■ **Exercise goal**:
Search term "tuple": please show all lines in the listing that contain it.

■ **Dataset**:
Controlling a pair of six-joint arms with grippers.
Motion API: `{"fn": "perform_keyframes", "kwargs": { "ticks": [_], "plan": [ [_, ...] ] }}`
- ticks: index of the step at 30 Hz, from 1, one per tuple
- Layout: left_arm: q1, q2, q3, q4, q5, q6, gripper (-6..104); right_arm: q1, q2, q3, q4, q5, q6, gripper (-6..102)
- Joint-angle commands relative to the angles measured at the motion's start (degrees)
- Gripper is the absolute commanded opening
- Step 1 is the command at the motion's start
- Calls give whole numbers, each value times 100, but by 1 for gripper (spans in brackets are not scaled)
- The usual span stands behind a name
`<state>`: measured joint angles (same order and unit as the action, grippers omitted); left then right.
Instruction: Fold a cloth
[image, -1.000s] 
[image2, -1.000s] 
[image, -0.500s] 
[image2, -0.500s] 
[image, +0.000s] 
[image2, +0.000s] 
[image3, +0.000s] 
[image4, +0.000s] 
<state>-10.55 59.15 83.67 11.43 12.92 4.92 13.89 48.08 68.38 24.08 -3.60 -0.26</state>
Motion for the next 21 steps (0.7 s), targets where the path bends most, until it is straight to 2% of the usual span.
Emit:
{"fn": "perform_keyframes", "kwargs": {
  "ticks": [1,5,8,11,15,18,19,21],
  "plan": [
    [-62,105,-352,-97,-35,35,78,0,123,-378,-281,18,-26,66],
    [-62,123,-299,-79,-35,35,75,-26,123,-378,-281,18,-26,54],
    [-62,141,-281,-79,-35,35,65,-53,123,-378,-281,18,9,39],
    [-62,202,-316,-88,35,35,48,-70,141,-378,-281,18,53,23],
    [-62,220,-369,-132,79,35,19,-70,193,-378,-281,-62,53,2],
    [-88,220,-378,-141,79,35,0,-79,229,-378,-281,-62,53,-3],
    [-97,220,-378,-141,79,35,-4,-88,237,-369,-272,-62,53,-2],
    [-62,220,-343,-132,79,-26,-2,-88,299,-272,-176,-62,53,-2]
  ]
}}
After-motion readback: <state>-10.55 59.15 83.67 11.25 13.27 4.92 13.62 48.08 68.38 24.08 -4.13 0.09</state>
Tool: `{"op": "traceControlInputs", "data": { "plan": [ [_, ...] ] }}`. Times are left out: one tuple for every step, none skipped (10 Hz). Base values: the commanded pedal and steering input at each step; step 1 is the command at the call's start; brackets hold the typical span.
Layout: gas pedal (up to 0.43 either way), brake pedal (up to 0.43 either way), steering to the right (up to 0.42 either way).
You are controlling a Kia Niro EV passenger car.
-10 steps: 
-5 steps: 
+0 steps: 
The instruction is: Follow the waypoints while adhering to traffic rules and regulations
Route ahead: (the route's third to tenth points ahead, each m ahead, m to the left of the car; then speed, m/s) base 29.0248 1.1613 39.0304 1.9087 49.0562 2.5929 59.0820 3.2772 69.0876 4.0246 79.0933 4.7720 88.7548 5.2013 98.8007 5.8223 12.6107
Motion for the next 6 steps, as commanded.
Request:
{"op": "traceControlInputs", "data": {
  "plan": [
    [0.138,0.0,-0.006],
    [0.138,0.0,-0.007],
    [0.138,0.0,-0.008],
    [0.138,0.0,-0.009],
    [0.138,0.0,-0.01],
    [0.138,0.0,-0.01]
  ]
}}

■ **Your solution**:
- ticks: index of the step at 30 Hz, from 1, one per tuple
Tool: `{"op": "traceControlInputs", "data": { "plan": [ [_, ...] ] }}`. Times are left out: one tuple for every step, none skipped (10 Hz). Base values: the commanded pedal and steering input at each step; step 1 is the command at the call's start; brackets hold the typical span.

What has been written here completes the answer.